その背後で新一郎が手鏡でマスカラの具合を確認しながら言った。
「付き合う女の世話も何ひとつしない男が驚きだな。春の気の迷いか」
銀嶺は瞳を閉じて呟いた。「ひとは人生のなかでしばしば子猫の入った箱を、思いもかけず背負い込むときがある。それを春という」
「ギン、なにそれ。曲の歌詞?」デズが聞く。
「いま僕がつくった」
「頼むからポテト脳の地球人にもわかるように話してくれよぉ」デズは文句を垂れた。
「ホントまったくクレージーな展開でまいるよな」隣に座るアルも肩をすくめた。
「おいカモメ。何でおまえがうちらに混ざってんのさ」。
「ま、もうすぐ春だ。春くらい浮かれようぜ」新一郎がマイクを手に立ち上がった。
ライブのオープニング曲『It Might As Well Be Spring(春の如く)』が始まった。1945年、ロジャース&ハマースタインⅡ世の作によるスタンダードがサンバのリズムで賑やかに流れた。
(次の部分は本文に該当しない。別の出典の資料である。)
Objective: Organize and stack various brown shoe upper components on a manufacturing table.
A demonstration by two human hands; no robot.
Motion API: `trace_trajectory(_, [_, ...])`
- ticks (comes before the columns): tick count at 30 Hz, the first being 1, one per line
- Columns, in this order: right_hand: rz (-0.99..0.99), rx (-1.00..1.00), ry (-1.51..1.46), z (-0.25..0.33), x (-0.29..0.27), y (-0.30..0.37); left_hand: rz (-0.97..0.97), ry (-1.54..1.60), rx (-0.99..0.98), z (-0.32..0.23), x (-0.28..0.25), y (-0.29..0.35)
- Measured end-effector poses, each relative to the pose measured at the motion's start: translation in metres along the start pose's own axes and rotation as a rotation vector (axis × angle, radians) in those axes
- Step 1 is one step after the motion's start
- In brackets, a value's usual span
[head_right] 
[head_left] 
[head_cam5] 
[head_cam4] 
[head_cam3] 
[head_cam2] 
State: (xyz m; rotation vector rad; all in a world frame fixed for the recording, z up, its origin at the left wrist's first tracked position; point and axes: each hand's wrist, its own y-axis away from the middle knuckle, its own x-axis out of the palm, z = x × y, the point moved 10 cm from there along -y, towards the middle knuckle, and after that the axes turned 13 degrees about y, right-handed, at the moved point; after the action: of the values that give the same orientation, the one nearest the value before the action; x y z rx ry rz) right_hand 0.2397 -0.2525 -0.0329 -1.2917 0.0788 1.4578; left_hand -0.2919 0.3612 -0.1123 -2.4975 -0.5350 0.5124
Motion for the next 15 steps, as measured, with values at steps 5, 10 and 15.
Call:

I'm as helpless as a willow in a wind storm
僕は嵐の中の柳のように落ち着きがない
糸で操られた操り人形のようだ
春だから熱に浮かされているのかな
いや、まだ、春じゃないのに
別人になって知らない町を歩いてみたい
そこでこれまで会ったことないような女の子に出会うんだ
そして聞いたことのない言葉を聞くのさ
クモのように白昼夢と妄想をせっせと紡ぐ
憂鬱で気が重たいのに、妙に楽しい
まるで春が来たみたいだ 春はもう近いんだな

快活に鍵盤に向かうアキラをマスターは親指で指し、ナコに呟いた。
「カモメの次に番犬でも飼っちゃったと思えば、寂しくなくていいかもね」
ナコは吹きだす。ついでに涙もちょっと出てしまい、慌てて拭いた。

年も何もかもちがう、でこぼこふたりの同居生活は、こうして静かに船出した。
信じがたい波乱が待ち受けるとも知らずに。